GO
Overall Score
PayoutSnap — recovery clerk for independent restaurants
1. One-liner
PayoutSnap reads every delivery-app payout, flags the silent deductions, and auto-files the disputes before the 14-day window closes — for the one-location restaurant that has no bookkeeper.
2. Trend signal — why now?
Three things broke open in the last 12 months and they all point at the same money sitting on the table.
First, the bleed is now documented, not anecdotal. Industry reporting puts 2.5–3% of an operator’s total revenue tied up in disputes with their delivery providers, and operators recover their money “only about 60% of the time” — and that’s the ones who file at all. Most don’t: “the process is complicated and time-consuming, [so] most restaurants end up not filing.” One owner in Georgia is charged hundreds of dollars a month for undelivered orders where the driver pretended to pick up and walked off with the food — “two or three times a night.” An Omaha owner ate ~$188K in delivery fees in a single year before quitting the apps entirely.
Second, the regulator just put wind at the restaurant’s back. On April 16, 2026 the FTC published an ANPRM on unfair and deceptive fees in online food and grocery delivery — 60+ questions, comment window through May 18, 2026 — on the heels of a $60M Instacart and $25M Grubhub settlement and LA County suing Grubhub for “deceptively and unilaterally” charging restaurants for refunds without verifying fault. The platforms are about to get more careful about how they bill restaurants, which makes mis-bills more disputable, not less.

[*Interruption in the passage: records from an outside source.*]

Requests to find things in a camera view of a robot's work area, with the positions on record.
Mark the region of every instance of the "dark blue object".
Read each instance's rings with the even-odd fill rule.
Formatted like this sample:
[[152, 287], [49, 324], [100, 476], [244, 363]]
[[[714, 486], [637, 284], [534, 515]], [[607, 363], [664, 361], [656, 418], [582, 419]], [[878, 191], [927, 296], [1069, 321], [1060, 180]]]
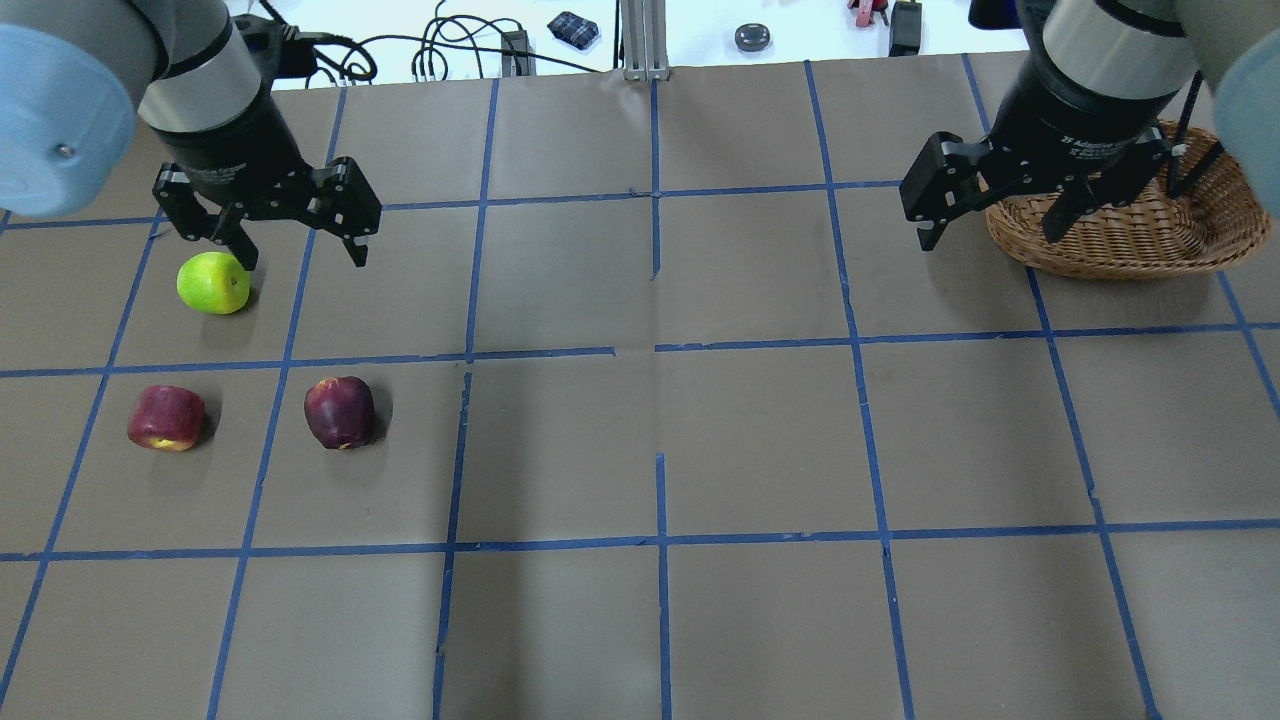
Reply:
[[600, 35], [600, 26], [568, 10], [556, 15], [556, 19], [547, 23], [547, 28], [557, 40], [563, 40], [579, 50], [585, 50]]
[[769, 46], [769, 28], [760, 23], [746, 23], [733, 33], [733, 42], [742, 53], [759, 53]]

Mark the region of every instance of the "green apple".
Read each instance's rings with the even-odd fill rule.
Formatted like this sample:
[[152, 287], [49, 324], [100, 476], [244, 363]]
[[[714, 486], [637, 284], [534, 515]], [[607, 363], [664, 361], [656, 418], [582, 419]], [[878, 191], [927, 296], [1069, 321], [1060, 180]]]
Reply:
[[178, 269], [178, 297], [188, 307], [229, 315], [248, 302], [248, 272], [228, 252], [201, 252]]

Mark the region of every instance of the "basket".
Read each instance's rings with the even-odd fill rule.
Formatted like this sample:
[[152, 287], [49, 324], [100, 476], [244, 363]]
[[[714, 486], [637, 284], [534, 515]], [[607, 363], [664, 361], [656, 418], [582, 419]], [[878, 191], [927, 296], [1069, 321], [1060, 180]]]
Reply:
[[[1166, 136], [1175, 123], [1164, 123]], [[1187, 135], [1184, 168], [1194, 167], [1217, 138], [1201, 128]], [[1011, 197], [987, 209], [987, 228], [1019, 263], [1073, 278], [1156, 279], [1211, 273], [1244, 261], [1271, 234], [1240, 165], [1221, 155], [1178, 199], [1165, 192], [1165, 172], [1126, 208], [1105, 205], [1057, 243], [1044, 240], [1041, 218], [1057, 193]]]

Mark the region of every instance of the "dark red apple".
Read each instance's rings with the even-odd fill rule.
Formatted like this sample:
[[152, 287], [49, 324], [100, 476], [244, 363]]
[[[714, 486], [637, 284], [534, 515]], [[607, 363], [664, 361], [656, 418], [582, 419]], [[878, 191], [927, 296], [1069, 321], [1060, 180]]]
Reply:
[[191, 450], [205, 427], [205, 401], [187, 388], [151, 386], [129, 414], [129, 439], [152, 450]]
[[329, 450], [351, 450], [374, 441], [374, 393], [356, 377], [325, 378], [302, 400], [307, 427]]

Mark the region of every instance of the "white floor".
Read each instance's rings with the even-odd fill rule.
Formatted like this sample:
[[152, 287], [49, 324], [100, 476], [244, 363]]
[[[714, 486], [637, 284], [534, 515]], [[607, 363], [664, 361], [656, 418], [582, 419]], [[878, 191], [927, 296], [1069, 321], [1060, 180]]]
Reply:
[[[1021, 31], [979, 31], [966, 20], [969, 0], [924, 0], [924, 38], [922, 54], [992, 53], [1025, 50]], [[247, 9], [266, 14], [253, 0], [227, 0], [232, 13]], [[348, 0], [275, 0], [276, 10], [303, 32], [333, 32], [355, 40], [383, 33], [420, 35], [431, 19], [435, 4], [430, 0], [370, 0], [358, 9]], [[442, 15], [474, 14], [488, 19], [515, 18], [530, 31], [534, 51], [591, 68], [612, 67], [613, 0], [448, 0]], [[562, 10], [570, 10], [600, 26], [600, 38], [586, 50], [552, 37], [547, 29]], [[773, 45], [762, 53], [745, 54], [733, 45], [733, 31], [742, 23], [756, 22], [769, 27]], [[448, 31], [457, 36], [458, 31]], [[796, 60], [832, 60], [840, 58], [877, 58], [888, 53], [888, 28], [877, 18], [868, 28], [854, 24], [854, 10], [845, 0], [668, 0], [667, 51], [672, 65], [739, 65], [751, 63], [788, 63]], [[481, 45], [497, 47], [490, 35], [479, 37]], [[407, 41], [388, 40], [370, 46], [379, 64], [375, 82], [412, 82], [410, 58], [417, 46]], [[475, 55], [448, 50], [449, 78], [477, 77]], [[485, 77], [497, 76], [499, 56], [483, 56]], [[539, 60], [538, 74], [577, 72], [572, 68]], [[326, 82], [317, 78], [320, 83]], [[276, 87], [301, 87], [301, 81], [280, 81]]]

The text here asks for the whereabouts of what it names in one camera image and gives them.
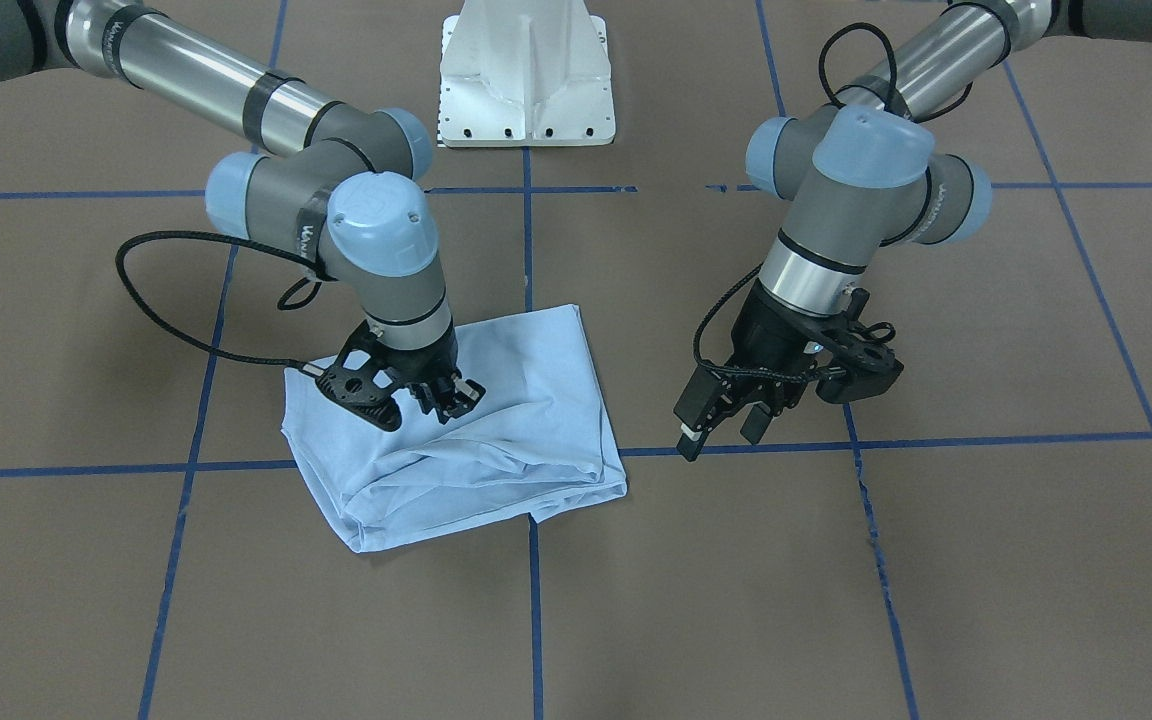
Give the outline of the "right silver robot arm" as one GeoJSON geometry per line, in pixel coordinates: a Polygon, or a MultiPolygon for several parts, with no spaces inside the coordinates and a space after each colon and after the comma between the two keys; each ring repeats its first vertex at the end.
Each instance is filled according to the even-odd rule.
{"type": "Polygon", "coordinates": [[[162,97],[247,138],[212,168],[212,232],[191,238],[294,263],[279,306],[353,288],[361,325],[329,364],[264,357],[310,377],[376,429],[401,427],[396,392],[448,423],[484,396],[461,373],[439,234],[419,179],[433,141],[407,111],[361,111],[141,1],[0,1],[0,82],[73,68],[162,97]]]}

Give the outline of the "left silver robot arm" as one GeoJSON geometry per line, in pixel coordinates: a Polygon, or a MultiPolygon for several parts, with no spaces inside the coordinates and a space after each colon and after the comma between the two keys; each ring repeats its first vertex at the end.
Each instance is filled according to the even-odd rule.
{"type": "Polygon", "coordinates": [[[840,88],[824,65],[827,101],[809,118],[771,118],[748,145],[748,177],[790,200],[759,268],[736,285],[748,296],[732,328],[732,356],[696,354],[675,406],[679,454],[692,461],[722,420],[746,414],[758,444],[808,388],[844,406],[890,389],[902,364],[888,323],[861,323],[861,278],[882,247],[965,240],[986,223],[992,183],[977,164],[937,154],[929,120],[973,81],[1047,37],[1152,44],[1152,1],[952,1],[895,47],[873,24],[882,63],[840,88]]]}

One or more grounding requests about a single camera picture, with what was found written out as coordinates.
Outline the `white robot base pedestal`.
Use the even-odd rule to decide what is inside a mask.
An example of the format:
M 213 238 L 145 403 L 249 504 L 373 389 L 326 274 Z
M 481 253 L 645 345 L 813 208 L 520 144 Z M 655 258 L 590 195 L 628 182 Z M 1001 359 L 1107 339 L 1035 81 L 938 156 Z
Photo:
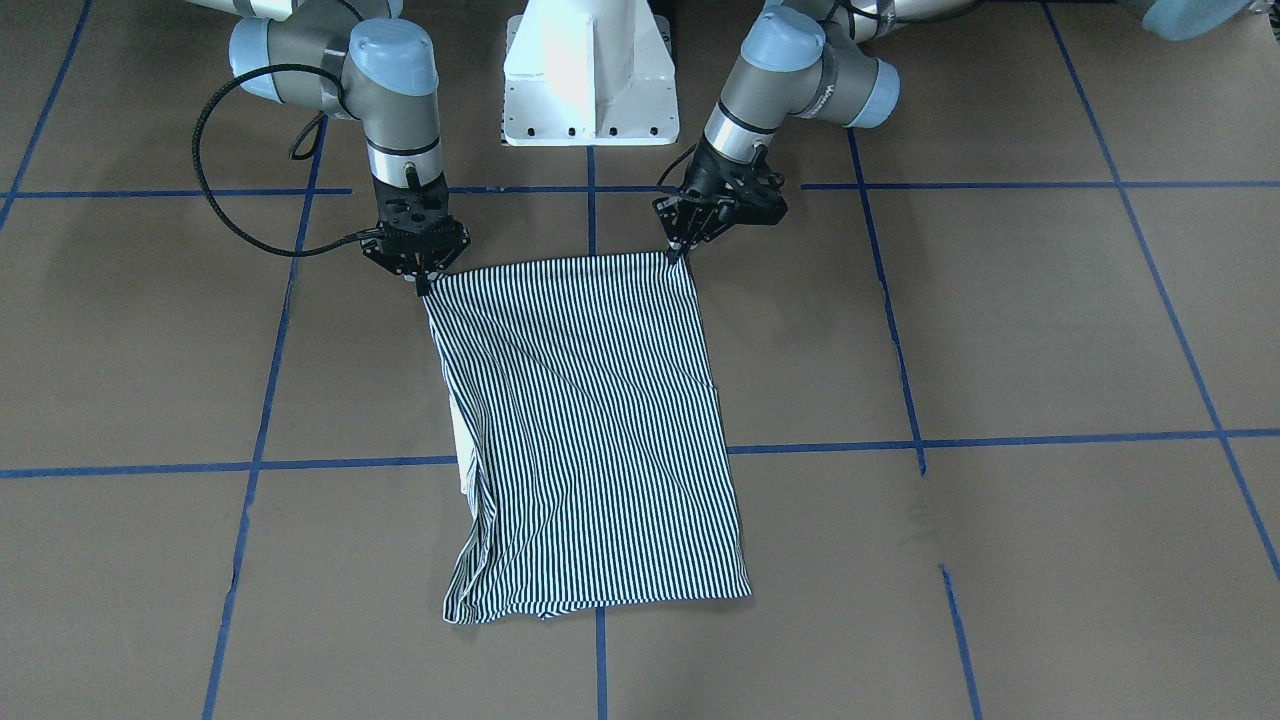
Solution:
M 680 136 L 666 19 L 646 1 L 530 1 L 506 24 L 502 138 L 666 146 Z

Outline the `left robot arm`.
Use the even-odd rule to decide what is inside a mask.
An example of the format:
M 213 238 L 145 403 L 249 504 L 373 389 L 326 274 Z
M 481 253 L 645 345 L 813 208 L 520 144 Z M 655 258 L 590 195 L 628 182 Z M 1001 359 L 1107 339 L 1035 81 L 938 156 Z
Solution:
M 868 10 L 852 1 L 768 1 L 751 24 L 699 141 L 684 151 L 684 179 L 653 202 L 666 237 L 666 261 L 682 263 L 696 247 L 736 225 L 774 225 L 788 210 L 785 178 L 767 156 L 785 119 L 818 119 L 845 129 L 883 124 L 899 104 L 899 70 L 858 46 L 896 26 L 920 26 L 968 14 L 969 5 L 931 4 L 931 14 L 904 15 L 892 1 Z

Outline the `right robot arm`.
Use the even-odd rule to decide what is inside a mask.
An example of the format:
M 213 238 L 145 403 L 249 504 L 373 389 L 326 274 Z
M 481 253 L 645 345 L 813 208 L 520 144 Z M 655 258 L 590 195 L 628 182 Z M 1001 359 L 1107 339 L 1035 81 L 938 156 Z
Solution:
M 192 135 L 198 186 L 221 222 L 201 143 L 216 105 L 234 88 L 364 129 L 378 223 L 343 238 L 428 296 L 468 247 L 451 215 L 439 76 L 428 32 L 399 1 L 215 1 L 238 17 L 228 45 L 233 78 L 206 102 Z

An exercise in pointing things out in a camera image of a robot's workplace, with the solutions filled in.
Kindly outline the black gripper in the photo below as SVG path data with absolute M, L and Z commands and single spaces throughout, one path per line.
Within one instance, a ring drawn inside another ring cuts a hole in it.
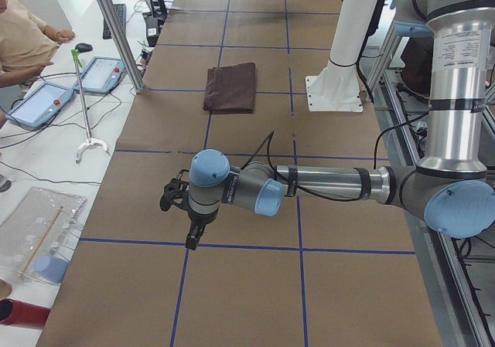
M 217 210 L 211 213 L 198 213 L 189 209 L 188 217 L 190 219 L 190 228 L 186 236 L 185 246 L 189 250 L 196 250 L 207 225 L 217 218 Z

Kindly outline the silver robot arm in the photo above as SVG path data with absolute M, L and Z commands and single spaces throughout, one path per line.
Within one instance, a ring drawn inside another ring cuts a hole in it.
M 184 0 L 189 12 L 224 18 L 218 68 L 208 72 L 207 149 L 190 167 L 186 246 L 218 248 L 208 223 L 237 249 L 247 230 L 268 234 L 283 199 L 311 196 L 321 224 L 370 221 L 364 208 L 406 207 L 451 236 L 478 234 L 494 217 L 494 195 L 471 172 L 377 167 L 383 151 L 374 107 L 358 92 L 360 48 L 383 0 Z

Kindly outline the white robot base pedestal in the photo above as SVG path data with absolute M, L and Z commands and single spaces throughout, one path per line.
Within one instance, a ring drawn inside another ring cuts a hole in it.
M 379 0 L 343 0 L 326 67 L 306 77 L 311 112 L 363 111 L 358 60 Z

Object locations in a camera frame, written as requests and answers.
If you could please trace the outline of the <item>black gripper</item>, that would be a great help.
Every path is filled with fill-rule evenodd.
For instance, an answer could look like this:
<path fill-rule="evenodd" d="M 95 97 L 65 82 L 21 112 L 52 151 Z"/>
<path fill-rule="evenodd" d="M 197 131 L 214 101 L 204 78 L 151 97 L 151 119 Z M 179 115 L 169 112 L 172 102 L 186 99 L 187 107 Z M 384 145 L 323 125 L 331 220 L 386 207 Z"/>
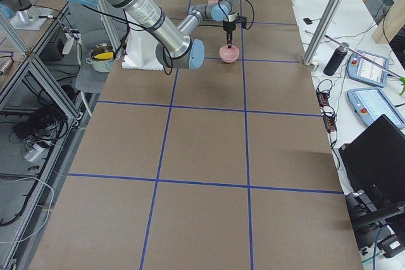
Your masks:
<path fill-rule="evenodd" d="M 232 48 L 233 31 L 237 28 L 237 20 L 234 21 L 222 21 L 222 28 L 227 34 L 227 48 Z"/>

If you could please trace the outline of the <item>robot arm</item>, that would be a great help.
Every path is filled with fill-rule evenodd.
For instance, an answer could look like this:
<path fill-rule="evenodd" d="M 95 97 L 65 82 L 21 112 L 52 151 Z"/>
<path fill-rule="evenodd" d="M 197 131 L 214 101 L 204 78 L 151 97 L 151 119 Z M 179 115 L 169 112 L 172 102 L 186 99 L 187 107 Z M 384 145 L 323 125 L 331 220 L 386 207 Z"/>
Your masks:
<path fill-rule="evenodd" d="M 96 6 L 97 0 L 65 0 L 82 5 Z M 205 49 L 199 39 L 192 39 L 191 33 L 204 20 L 221 22 L 227 33 L 227 47 L 232 46 L 232 32 L 238 23 L 246 19 L 239 15 L 235 0 L 218 0 L 213 4 L 190 7 L 188 15 L 175 26 L 165 12 L 153 0 L 106 0 L 112 6 L 123 9 L 136 24 L 158 42 L 155 54 L 158 61 L 167 68 L 198 69 L 202 66 Z"/>
<path fill-rule="evenodd" d="M 1 0 L 1 13 L 17 30 L 40 30 L 53 10 L 36 8 L 31 0 Z"/>

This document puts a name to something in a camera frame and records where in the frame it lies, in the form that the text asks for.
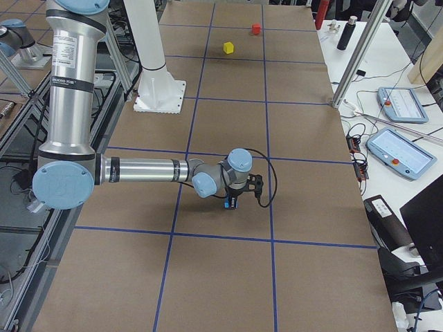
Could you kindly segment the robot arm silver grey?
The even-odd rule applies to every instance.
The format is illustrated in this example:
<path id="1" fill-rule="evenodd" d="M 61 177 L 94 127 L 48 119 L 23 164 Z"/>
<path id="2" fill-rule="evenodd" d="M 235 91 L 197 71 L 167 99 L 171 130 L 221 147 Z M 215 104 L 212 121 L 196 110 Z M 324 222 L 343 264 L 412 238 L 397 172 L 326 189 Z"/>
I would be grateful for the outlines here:
<path id="1" fill-rule="evenodd" d="M 39 147 L 33 191 L 57 210 L 82 205 L 104 182 L 191 182 L 206 198 L 225 190 L 234 202 L 252 183 L 251 154 L 232 150 L 216 165 L 199 159 L 108 158 L 90 144 L 98 42 L 107 38 L 107 1 L 49 1 L 46 19 L 53 29 L 49 128 Z"/>
<path id="2" fill-rule="evenodd" d="M 38 44 L 20 19 L 1 22 L 1 52 L 16 68 L 43 69 L 52 56 L 52 47 Z"/>

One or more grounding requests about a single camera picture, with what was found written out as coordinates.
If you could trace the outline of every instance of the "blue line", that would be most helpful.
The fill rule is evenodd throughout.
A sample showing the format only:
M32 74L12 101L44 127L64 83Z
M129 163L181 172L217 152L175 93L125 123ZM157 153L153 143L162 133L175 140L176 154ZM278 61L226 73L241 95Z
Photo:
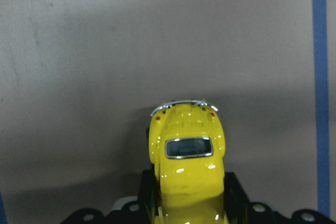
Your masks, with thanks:
M0 224L7 224L5 208L2 202L1 194L0 194Z
M329 92L326 0L312 0L316 93L318 208L330 217Z

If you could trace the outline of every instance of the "yellow toy car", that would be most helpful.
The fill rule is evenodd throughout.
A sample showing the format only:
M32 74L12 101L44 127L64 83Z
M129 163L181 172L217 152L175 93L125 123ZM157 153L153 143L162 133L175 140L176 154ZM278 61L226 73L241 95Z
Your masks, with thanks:
M225 138L217 108L199 100L156 108L149 157L158 188L153 223L224 223Z

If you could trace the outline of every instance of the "window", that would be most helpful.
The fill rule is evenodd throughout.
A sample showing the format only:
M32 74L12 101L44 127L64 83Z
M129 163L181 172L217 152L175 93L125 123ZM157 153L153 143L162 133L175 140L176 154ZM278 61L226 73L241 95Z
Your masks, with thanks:
M212 154L209 137L177 138L166 142L167 158L204 157Z

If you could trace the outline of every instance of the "gray surface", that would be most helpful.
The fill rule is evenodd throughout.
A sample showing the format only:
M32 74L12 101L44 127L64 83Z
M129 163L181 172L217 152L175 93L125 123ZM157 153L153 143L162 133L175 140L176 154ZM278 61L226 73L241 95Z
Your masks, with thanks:
M107 213L149 166L161 102L219 107L227 170L316 209L311 0L0 0L0 188L9 223Z
M330 193L331 218L336 220L336 3L327 0L329 109L330 109Z

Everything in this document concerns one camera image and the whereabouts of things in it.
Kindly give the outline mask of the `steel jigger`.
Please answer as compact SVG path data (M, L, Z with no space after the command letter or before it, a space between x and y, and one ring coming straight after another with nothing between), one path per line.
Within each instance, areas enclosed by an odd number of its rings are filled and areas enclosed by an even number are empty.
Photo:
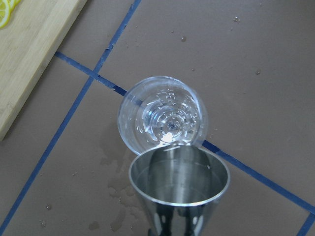
M226 164L194 146L137 156L129 179L150 223L149 236L199 236L230 184Z

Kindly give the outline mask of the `clear wine glass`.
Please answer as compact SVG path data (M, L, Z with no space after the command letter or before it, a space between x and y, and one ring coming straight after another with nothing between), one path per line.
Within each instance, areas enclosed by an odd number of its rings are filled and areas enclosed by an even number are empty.
M125 145L139 155L168 145L200 147L209 118L195 90L176 78L155 76L125 93L117 123Z

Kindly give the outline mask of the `bamboo cutting board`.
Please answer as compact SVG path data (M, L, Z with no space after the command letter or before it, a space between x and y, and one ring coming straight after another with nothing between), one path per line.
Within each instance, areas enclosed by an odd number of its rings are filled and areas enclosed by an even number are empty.
M85 4L84 0L22 0L0 30L1 139Z

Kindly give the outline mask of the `lemon slice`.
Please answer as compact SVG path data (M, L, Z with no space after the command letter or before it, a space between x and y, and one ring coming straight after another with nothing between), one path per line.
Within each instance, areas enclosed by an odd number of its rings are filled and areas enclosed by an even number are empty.
M16 0L8 0L8 3L9 3L10 13L12 13L12 11L14 10L15 5L16 5Z
M11 7L8 0L0 1L0 28L4 28L11 15Z

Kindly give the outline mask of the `front lemon slice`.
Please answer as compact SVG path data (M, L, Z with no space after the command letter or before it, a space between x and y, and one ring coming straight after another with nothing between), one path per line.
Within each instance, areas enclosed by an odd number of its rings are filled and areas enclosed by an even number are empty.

Third, it’s finally cheap to do the reading. Parsing weekly payout statements (PDF/CSV) across DoorDash/Uber Eats/Grubhub, matching line items against the POS order export, and drafting a portal-ready dispute is now a sub-cent LLM/vision task. Incumbents (Voosh, Restaurant365, DeliverGuard) have already proven the data is machine-tractable — they just aim it at chains.
Provenance:
- Signal 1 (demand): Operators report hundreds/month in fake-undelivered charges, 2.5–3% of revenue in disputes, ~60% recovery, “most restaurants end up not filing” — https://www.restaurantbusinessonline.com/technology/restaurants-say-theyre-bearing-brunt-delivery-chargebacks — 2026-06-12
- Signal 2 (economic/regulatory): FTC ANPRM on deceptive food-delivery fees, comment window to May 18 2026, on heels of $60M Instacart / $25M Grubhub settlements + LA County v. Grubhub — https://www.ftc.gov/news-events/news/press-releases/2026/04/ftc-seeks-public-comment-unfair-deceptive-fee-practices-online-food-grocery-delivery-services — 2026-06-12
- Signal 3 (feasibility): Reconciliation/dispute data is machine-tractable; incumbents centralize payouts vs POS and auto-file disputes (>80% win, recovering 2–8% of delivery revenue) but price for 20–30 location chains at $1.75/location — https://www.voosh.ai/finance-reconciliation — 2026-06-12 Category: Workflow automation
3. The opportunity
The money leaks through three pipes and nobody at a one-location restaurant watches any of them:
- Error charges / refunds — the customer says “missing item,” the platform debits the restaurant, often without verifying fault. ~1/3 of these refunds are estimated fraudulent. The restaurant finds out only when the weekly payout lands short.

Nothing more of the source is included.